Fermentation broth (16 L) of 12A35 was centrifuged at 4000× g for 30 min. The supernatant was subjected to HP20 macroporous adsorption resin by two-step gradient elution with EtOH/H2O solutions of 10% and 100%. The EtOH fraction was evaporated to dryness under vacuum with a rotary evaporator. The mycelia were extracted three times with 3 L acetone and the acetone solution was evaporated to dryness. Two above residues were combined and extracted three times with methanol as the crude extract for further isolation. The crude extract (30.04 g) were subjected to vacuum flash chromatography over silica gel (500–600 mesh) and gradiently eluted with dichloromethane and methanol at ratios of (v/v) 100:0, 98:2, 95:5, 90:10, 80:20, 70:30, 60:40, 50:50 and 0:100 to give nine fractions (f1–f9). F4 (yield: 1.77 g) obtained by elution with dichloromethane/methanol (90:10, v/v) showed antibacterial activity. F4 was subjected to vacuum flash chromatography over ODS and eluted with CH3OH/H2O (1:9–10:0), to give ten sub-fractions (rf1–rf10). Sub-fractions rf8 (458 mg) and rf9 (698 mg) with antibacterial activities were combined, and further separated by a semi-preparative HPLC system (Dionex U3000, Sunnyvale, CA, USA) using a C18 YMC-Pack ODS-A column (5 μm, φ 10 × 250 mm) eluted with 90% methanol containing 0.05% trifluoroacetic acid (TFA) at a flow rate of 2.5 mL/min with UV detection at 220 nm. Compounds 1 (18.1 mg), 2 (12.4 mg), 3 (6.3 mg), 4 (67.3 mg), and 5 (11.6 mg) were obtained at retention time of 15.2 min, 9.6 min, 8.9 min, 11.5 min, 16.8 min, respectively.

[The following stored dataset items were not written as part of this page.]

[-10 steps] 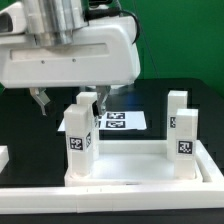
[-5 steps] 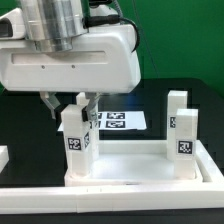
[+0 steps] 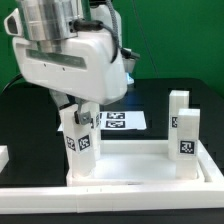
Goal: Assemble desk
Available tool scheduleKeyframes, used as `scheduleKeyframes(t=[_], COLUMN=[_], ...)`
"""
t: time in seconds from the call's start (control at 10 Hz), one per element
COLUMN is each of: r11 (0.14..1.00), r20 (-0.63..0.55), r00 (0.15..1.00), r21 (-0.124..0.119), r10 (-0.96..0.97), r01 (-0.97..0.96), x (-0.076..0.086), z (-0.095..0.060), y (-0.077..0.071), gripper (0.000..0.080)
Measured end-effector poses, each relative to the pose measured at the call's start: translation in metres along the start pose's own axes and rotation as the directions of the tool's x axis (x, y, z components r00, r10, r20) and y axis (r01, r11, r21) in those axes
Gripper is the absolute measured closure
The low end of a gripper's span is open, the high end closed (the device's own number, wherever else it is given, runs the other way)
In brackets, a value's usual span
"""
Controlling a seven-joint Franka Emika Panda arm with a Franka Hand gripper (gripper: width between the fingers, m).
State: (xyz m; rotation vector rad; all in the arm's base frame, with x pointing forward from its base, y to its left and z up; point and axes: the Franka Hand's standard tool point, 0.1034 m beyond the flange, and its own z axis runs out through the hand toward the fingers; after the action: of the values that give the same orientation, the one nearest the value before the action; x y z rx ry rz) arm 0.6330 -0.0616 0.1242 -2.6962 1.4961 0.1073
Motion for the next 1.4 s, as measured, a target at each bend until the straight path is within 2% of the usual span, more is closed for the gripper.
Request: scheduleKeyframes(t=[0.1,0.2,0.3,0.6,0.7,0.8,0.9,1.0,1.1,1.2,1.4], r11=[0.993,0.948,0.902,0.781,0.782,0.794,0.813,0.828,0.920,0.980,0.998], r20=[0.005,0.002,-0.001,0.007,0.007,0.005,0.002,-0.004,-0.037,-0.073,-0.080], r00=[0.993,0.950,0.904,0.784,0.784,0.796,0.815,0.830,0.920,0.978,0.995], r21=[0.016,0.062,0.073,0.078,0.078,0.077,0.076,0.073,0.053,0.024,0.016], r10=[0.118,0.311,0.428,0.621,0.620,0.605,0.579,0.558,0.391,0.198,0.060], r01=[-0.118,-0.311,-0.426,-0.620,-0.619,-0.603,-0.578,-0.556,-0.389,-0.197,-0.059], x=[0.000,0.001,-0.002,-0.004,-0.004,-0.004,-0.004,-0.004,-0.004,-0.007,-0.009], z=[0.000,0.001,0.001,0.002,0.002,0.003,0.003,0.004,0.006,0.007,0.007], y=[-0.002,-0.008,-0.008,-0.009,-0.009,-0.009,-0.009,-0.008,-0.008,-0.010,-0.011], gripper=[0.0512,0.0512,0.0512,0.0511,0.0511,0.0438,0.0257,0.0257,0.0172,0.0156,0.0151])
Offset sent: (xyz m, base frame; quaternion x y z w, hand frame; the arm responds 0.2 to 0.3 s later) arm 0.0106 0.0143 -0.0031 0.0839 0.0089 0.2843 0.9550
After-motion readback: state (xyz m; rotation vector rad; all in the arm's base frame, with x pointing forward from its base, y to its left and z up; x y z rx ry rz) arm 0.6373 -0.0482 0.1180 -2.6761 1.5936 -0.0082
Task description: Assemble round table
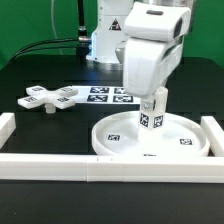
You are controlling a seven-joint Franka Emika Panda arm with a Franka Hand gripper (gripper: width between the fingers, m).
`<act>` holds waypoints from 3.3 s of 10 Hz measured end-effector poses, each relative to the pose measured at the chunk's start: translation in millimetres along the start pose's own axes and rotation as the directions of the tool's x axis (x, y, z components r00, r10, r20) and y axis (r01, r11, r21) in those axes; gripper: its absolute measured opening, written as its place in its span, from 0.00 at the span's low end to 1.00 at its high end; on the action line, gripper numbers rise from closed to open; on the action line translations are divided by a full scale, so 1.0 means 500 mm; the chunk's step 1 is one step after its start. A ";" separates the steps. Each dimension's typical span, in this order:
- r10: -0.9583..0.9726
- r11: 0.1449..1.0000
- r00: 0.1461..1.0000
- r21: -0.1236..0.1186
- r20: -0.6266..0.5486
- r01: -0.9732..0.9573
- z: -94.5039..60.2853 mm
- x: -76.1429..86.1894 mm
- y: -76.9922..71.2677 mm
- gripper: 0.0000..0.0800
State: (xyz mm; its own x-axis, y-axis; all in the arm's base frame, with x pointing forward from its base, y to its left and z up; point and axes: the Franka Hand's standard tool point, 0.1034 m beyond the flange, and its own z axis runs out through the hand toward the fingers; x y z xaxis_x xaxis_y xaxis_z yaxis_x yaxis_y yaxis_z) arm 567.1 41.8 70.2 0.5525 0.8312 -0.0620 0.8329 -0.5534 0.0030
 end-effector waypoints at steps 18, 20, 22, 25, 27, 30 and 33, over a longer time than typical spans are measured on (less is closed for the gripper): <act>0.971 -0.227 -0.219 0.082 0.098 -0.970 0.003 -0.006 -0.002 0.51; 0.939 -0.334 -0.325 0.077 0.111 -0.939 0.003 -0.005 -0.001 0.51; 0.848 -0.521 -0.505 0.080 0.159 -0.850 0.004 -0.007 -0.002 0.51; 0.683 -0.726 -0.704 0.068 0.196 -0.685 0.004 -0.006 -0.002 0.51; 0.609 -0.789 -0.766 0.057 0.206 -0.612 0.002 -0.006 -0.002 0.51; 0.619 -0.781 -0.758 0.056 0.206 -0.622 0.006 -0.005 -0.004 0.70; 0.834 -0.538 -0.519 0.068 0.186 -0.840 -0.018 0.005 -0.022 0.81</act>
Offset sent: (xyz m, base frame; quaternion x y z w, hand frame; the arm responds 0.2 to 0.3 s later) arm 0.0000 0.0000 0.0000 0.0000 0.0000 0.1938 0.9810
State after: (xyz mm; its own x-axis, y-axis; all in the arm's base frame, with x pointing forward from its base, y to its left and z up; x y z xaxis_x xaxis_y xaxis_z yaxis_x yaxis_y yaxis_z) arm 559.6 50.3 79.0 0.4021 -0.9031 -0.1506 -0.9145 -0.4042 -0.0180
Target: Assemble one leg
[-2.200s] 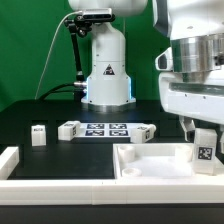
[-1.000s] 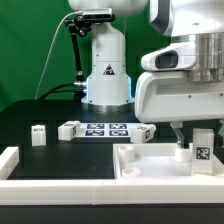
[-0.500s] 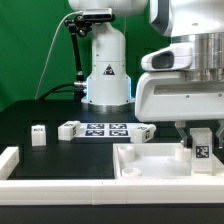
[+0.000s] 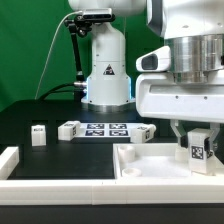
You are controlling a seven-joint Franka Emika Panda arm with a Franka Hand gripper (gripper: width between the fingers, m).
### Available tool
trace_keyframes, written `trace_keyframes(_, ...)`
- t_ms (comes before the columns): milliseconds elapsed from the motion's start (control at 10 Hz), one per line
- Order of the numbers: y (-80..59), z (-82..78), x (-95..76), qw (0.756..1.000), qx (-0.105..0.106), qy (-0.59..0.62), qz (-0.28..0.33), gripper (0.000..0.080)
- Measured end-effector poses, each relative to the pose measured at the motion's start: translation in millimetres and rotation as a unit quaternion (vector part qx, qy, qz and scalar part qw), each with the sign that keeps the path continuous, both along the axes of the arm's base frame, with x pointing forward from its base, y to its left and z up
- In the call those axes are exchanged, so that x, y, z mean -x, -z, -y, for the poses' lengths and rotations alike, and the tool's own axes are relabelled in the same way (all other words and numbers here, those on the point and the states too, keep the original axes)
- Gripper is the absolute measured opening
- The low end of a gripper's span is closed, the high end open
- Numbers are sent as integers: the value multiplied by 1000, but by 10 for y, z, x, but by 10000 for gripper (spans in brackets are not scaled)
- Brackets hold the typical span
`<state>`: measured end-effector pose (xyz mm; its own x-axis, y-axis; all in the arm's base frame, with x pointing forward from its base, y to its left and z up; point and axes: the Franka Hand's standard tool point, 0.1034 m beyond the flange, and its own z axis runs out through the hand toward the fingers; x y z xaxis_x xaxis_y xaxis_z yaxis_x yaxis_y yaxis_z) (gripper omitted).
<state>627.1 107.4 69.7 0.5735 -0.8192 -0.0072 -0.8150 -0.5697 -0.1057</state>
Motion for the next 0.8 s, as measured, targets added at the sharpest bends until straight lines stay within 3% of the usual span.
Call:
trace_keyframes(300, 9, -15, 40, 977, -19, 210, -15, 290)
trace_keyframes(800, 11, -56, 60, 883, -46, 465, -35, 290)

3.4. Antimicrobial Activity of Compounds 1–5

Antimicrobial activity of compounds 1–5 were performed as described methods previously [22], and the minimum inhibitory concentrations (MIC) of compounds (1–5) were determined against five microbial strains, including Staphylococcus aureus ATCC 29213, Bacillus subtilis CMCC63501, Escherichia coil ATCC25922, Candida albicans ATCC10231 and Fusarium moniliforme S16. Ampicillin for bacteria and nystatin for fungi were used as positive controls with medium as a negative control.

4. Conclusions

Two new spirotetronate antibiotics lobophorins H (1) and I (2), along with three known analogues, O-β-kijanosyl-(1→17)-kijanolide (3), lobophorins B (4) and F (5) were isolated and characterized from a deep-sea-derived Streptomyces sp. 12A35. These compounds exhibited significant inhibitory activities against Bacillus subtilis. Compounds 1 and 5 exhibited moderate activities against Staphylococcus aureus. Notablely, the compound 1 showed similar antibacterial activities against Bacillus subtilis to ampicillin as a positive control drug. Our results threw some light on the structure-activity relationships and potential applications of these compounds.